→ Work required
Only the text of the entries below should appear in your exact transcription; leave out every picture.

-------

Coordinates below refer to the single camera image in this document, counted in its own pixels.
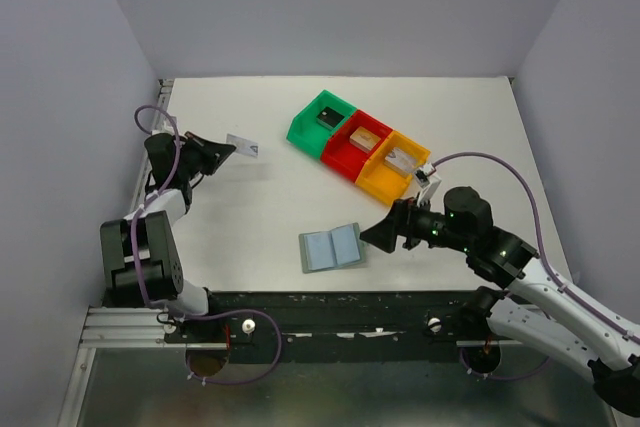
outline white card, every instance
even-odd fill
[[[258,157],[258,143],[253,140],[243,139],[237,135],[227,134],[227,144],[235,145],[238,154],[248,157]]]

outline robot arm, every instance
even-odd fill
[[[236,148],[204,140],[190,132],[185,133],[181,141],[177,169],[162,192],[158,186],[171,172],[176,155],[175,137],[157,133],[145,141],[154,184],[146,188],[147,207],[137,219],[137,253],[151,301],[160,301],[181,315],[206,315],[210,310],[207,291],[184,278],[171,226],[191,207],[192,181],[213,175]],[[100,227],[108,300],[122,307],[144,306],[133,258],[134,216],[132,212]]]
[[[387,253],[395,250],[398,235],[406,238],[406,249],[424,240],[429,247],[464,253],[477,275],[555,319],[519,307],[506,292],[480,288],[477,305],[468,307],[486,318],[493,333],[564,363],[593,382],[611,406],[639,417],[640,326],[610,311],[550,266],[545,268],[532,246],[493,225],[490,205],[472,188],[448,191],[444,205],[441,214],[432,212],[428,202],[398,200],[385,219],[362,232],[361,239]]]

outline small box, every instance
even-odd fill
[[[406,177],[413,174],[420,167],[418,159],[411,157],[404,150],[394,147],[384,158],[384,165],[394,172]]]
[[[318,123],[324,128],[333,130],[340,122],[342,122],[344,115],[336,112],[331,107],[325,107],[320,111],[316,118],[318,119]]]
[[[371,149],[373,149],[378,142],[380,142],[380,137],[372,134],[364,127],[358,127],[353,134],[351,134],[351,137],[349,137],[349,143],[365,153],[371,152]]]

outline metal frame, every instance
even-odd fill
[[[158,94],[157,105],[162,109],[167,109],[173,90],[173,79],[159,79],[160,92]],[[153,125],[157,125],[159,114],[156,114]],[[140,203],[144,196],[144,182],[149,173],[149,165],[146,153],[142,157],[139,169],[138,180],[136,182],[129,211]],[[71,371],[71,377],[67,386],[67,392],[62,403],[62,410],[58,418],[58,427],[75,427],[80,420],[80,412],[84,402],[87,386],[91,377],[93,361],[96,349],[105,348],[157,348],[165,347],[164,330],[156,322],[157,312],[149,310],[149,315],[153,315],[153,325],[146,315],[136,315],[135,320],[129,319],[131,315],[125,314],[125,310],[135,310],[139,314],[141,309],[92,309],[87,312],[87,318],[82,330],[82,336],[76,354],[76,360]],[[217,346],[208,345],[200,347],[191,344],[189,348],[215,349]]]

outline gray wall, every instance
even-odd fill
[[[511,75],[558,0],[118,0],[161,76]]]
[[[560,0],[515,93],[569,265],[640,322],[640,0]]]
[[[116,0],[1,0],[0,423],[54,425],[155,74]]]

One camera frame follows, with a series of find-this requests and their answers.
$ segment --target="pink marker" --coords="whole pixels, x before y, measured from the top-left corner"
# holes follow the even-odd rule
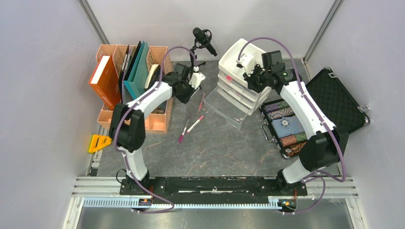
[[[181,141],[183,140],[183,137],[184,137],[184,134],[186,133],[187,125],[189,124],[189,121],[190,121],[190,119],[187,119],[186,126],[184,127],[183,133],[180,135],[179,143],[181,143]]]
[[[187,130],[187,133],[189,133],[203,118],[204,115],[201,115],[201,117],[197,121],[195,121],[195,123],[192,126],[190,126],[190,128]]]
[[[201,99],[201,103],[200,103],[200,106],[198,107],[197,112],[200,112],[201,108],[203,107],[204,97],[205,97],[205,93],[203,93],[203,96],[202,96],[202,99]]]

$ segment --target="microphone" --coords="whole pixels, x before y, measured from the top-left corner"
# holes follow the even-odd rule
[[[192,33],[195,39],[202,45],[207,48],[207,50],[214,56],[217,56],[214,47],[210,44],[211,40],[208,39],[207,34],[203,32],[200,28],[195,27],[192,30]]]

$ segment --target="orange book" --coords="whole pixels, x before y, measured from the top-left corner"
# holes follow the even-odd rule
[[[118,88],[118,76],[112,56],[102,56],[89,80],[89,85],[110,108],[121,101]]]

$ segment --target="poker chip case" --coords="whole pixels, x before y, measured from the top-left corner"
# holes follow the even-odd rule
[[[310,82],[306,84],[309,94],[313,100],[317,103],[322,112],[337,126],[344,126],[348,129],[349,134],[354,131],[368,125],[370,123],[369,117],[364,113],[356,100],[352,97],[349,91],[341,83],[337,76],[333,73],[329,67],[323,68]],[[260,112],[264,117],[264,123],[261,126],[263,133],[268,141],[273,141],[280,149],[281,155],[285,158],[295,157],[299,154],[301,143],[295,143],[290,146],[283,146],[281,138],[277,136],[276,130],[272,125],[272,120],[268,117],[266,106],[276,104],[284,100],[279,99],[264,103],[260,106]],[[287,115],[286,117],[292,117],[295,114]],[[267,126],[272,138],[270,139],[264,125]]]

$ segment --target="teal folder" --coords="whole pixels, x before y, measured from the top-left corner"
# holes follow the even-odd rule
[[[142,43],[141,50],[139,51],[139,60],[136,60],[135,67],[132,69],[129,76],[129,86],[133,90],[136,99],[145,93],[145,83],[148,77],[148,65],[146,64],[146,57],[149,52],[149,45],[147,42]]]
[[[135,60],[137,58],[139,59],[141,47],[142,47],[142,42],[139,41],[138,45],[137,45],[137,49],[135,50],[135,53],[134,53],[133,57],[131,58],[131,62],[130,62],[129,67],[128,67],[128,72],[125,74],[125,77],[124,77],[124,85],[125,85],[126,89],[128,90],[128,92],[129,92],[129,94],[131,95],[132,98],[134,98],[136,96],[135,96],[135,93],[132,90],[131,86],[129,85],[128,80],[129,80],[129,76],[131,75],[132,70],[133,70],[133,68],[135,66]]]

-------

→ Response to the task
Coordinates below refer to the single camera image in this document, counted in its own pixels.
outline white card, every instance
even-odd fill
[[[258,157],[258,143],[253,140],[243,139],[237,135],[227,134],[227,144],[235,145],[238,154],[248,157]]]

outline robot arm, every instance
even-odd fill
[[[236,148],[204,140],[190,132],[185,133],[181,141],[177,169],[162,192],[158,186],[171,172],[176,155],[175,137],[157,133],[145,141],[154,184],[146,188],[147,207],[137,219],[137,253],[151,301],[160,301],[181,315],[206,315],[210,310],[207,291],[184,278],[171,226],[191,207],[192,181],[213,175]],[[100,227],[108,300],[122,307],[144,306],[133,258],[134,216],[132,212]]]
[[[387,253],[395,250],[398,235],[406,238],[406,249],[424,240],[429,247],[464,253],[477,275],[555,319],[519,307],[506,292],[480,288],[477,305],[468,307],[486,318],[493,333],[564,363],[593,382],[611,406],[639,417],[640,326],[610,311],[550,266],[545,268],[532,246],[493,225],[490,205],[472,188],[448,191],[444,205],[441,214],[432,212],[428,202],[398,200],[385,219],[362,232],[361,239]]]

outline small box, every instance
even-odd fill
[[[406,177],[413,174],[420,167],[418,159],[411,157],[404,150],[394,147],[384,158],[384,165],[394,172]]]
[[[318,123],[324,128],[333,130],[340,122],[342,122],[344,115],[336,112],[331,107],[325,107],[320,111],[316,118],[318,119]]]
[[[371,149],[373,149],[378,142],[380,142],[380,137],[372,134],[364,127],[358,127],[353,134],[351,134],[351,137],[349,137],[349,143],[365,153],[371,152]]]

outline metal frame, every instance
even-odd fill
[[[158,94],[157,105],[162,109],[167,109],[173,90],[173,79],[159,79],[160,92]],[[153,125],[157,125],[159,114],[156,114]],[[140,203],[144,196],[144,182],[149,173],[149,165],[146,153],[142,157],[139,169],[138,180],[136,182],[129,211]],[[71,371],[71,377],[67,386],[67,392],[62,403],[62,410],[58,418],[58,427],[75,427],[80,420],[80,412],[84,402],[87,386],[91,377],[93,361],[96,349],[105,348],[157,348],[165,347],[164,330],[156,322],[157,312],[149,310],[149,315],[153,315],[153,325],[146,315],[136,315],[135,320],[129,319],[131,315],[125,314],[125,310],[135,310],[139,314],[141,309],[92,309],[87,312],[87,318],[82,330],[82,336],[76,354],[76,360]],[[217,346],[208,345],[200,347],[191,344],[189,348],[215,349]]]

outline gray wall, every instance
even-odd fill
[[[511,75],[558,0],[118,0],[161,76]]]
[[[560,0],[515,93],[569,265],[640,322],[640,0]]]
[[[116,0],[1,0],[0,423],[54,425],[155,74]]]

One camera frame follows, with a series of find-this requests and their answers.
$ segment --target="pink marker" --coords="whole pixels, x before y, measured from the top-left corner"
# holes follow the even-odd rule
[[[181,141],[183,140],[183,137],[184,137],[184,134],[186,133],[187,125],[189,124],[189,121],[190,121],[190,119],[187,119],[186,126],[184,127],[183,133],[180,135],[179,143],[181,143]]]
[[[187,130],[187,133],[189,133],[203,118],[204,115],[201,115],[201,117],[197,121],[195,121],[195,123],[192,126],[190,126],[190,128]]]
[[[201,99],[201,103],[200,103],[200,106],[198,107],[197,112],[200,112],[201,108],[203,107],[204,97],[205,97],[205,93],[203,93],[203,96],[202,96],[202,99]]]

$ segment --target="microphone" --coords="whole pixels, x before y, measured from the top-left corner"
# holes follow the even-odd rule
[[[192,33],[195,39],[202,45],[207,48],[207,50],[214,56],[217,56],[214,47],[210,44],[211,40],[208,39],[207,34],[203,32],[200,28],[195,27],[192,30]]]

$ segment --target="orange book" --coords="whole pixels, x before y, measured from the top-left corner"
# holes follow the even-odd rule
[[[118,88],[118,76],[112,56],[102,56],[89,80],[89,85],[110,108],[121,101]]]

$ segment --target="poker chip case" --coords="whole pixels, x before y, measured from the top-left corner"
# holes follow the even-odd rule
[[[310,82],[306,84],[309,94],[313,100],[317,103],[322,112],[337,126],[344,126],[348,129],[349,134],[354,131],[368,125],[370,123],[369,117],[364,113],[356,100],[352,97],[349,91],[341,83],[337,76],[333,73],[329,67],[323,68]],[[260,112],[264,117],[264,123],[261,126],[263,133],[268,141],[273,141],[280,149],[281,155],[285,158],[295,157],[299,154],[301,143],[295,143],[290,146],[283,146],[281,138],[277,136],[276,130],[272,125],[272,120],[268,117],[266,106],[276,104],[284,100],[279,99],[264,103],[260,106]],[[287,115],[286,117],[292,117],[295,114]],[[267,126],[272,138],[270,139],[264,125]]]

$ segment --target="teal folder" --coords="whole pixels, x before y, measured from the top-left corner"
# holes follow the even-odd rule
[[[142,43],[141,50],[139,51],[139,60],[136,60],[135,67],[132,69],[129,76],[129,86],[133,90],[136,99],[145,93],[145,83],[148,77],[148,65],[146,64],[146,57],[149,52],[149,45],[147,42]]]
[[[135,60],[137,58],[139,59],[141,47],[142,47],[142,42],[139,41],[138,45],[137,45],[137,49],[135,50],[135,53],[134,53],[133,57],[131,58],[131,62],[130,62],[129,67],[128,67],[128,72],[125,74],[125,77],[124,77],[124,85],[125,85],[126,89],[128,90],[128,92],[129,92],[129,94],[131,95],[132,98],[134,98],[136,96],[135,96],[135,93],[132,90],[131,86],[129,85],[128,80],[129,80],[129,76],[131,75],[132,70],[133,70],[133,68],[135,66]]]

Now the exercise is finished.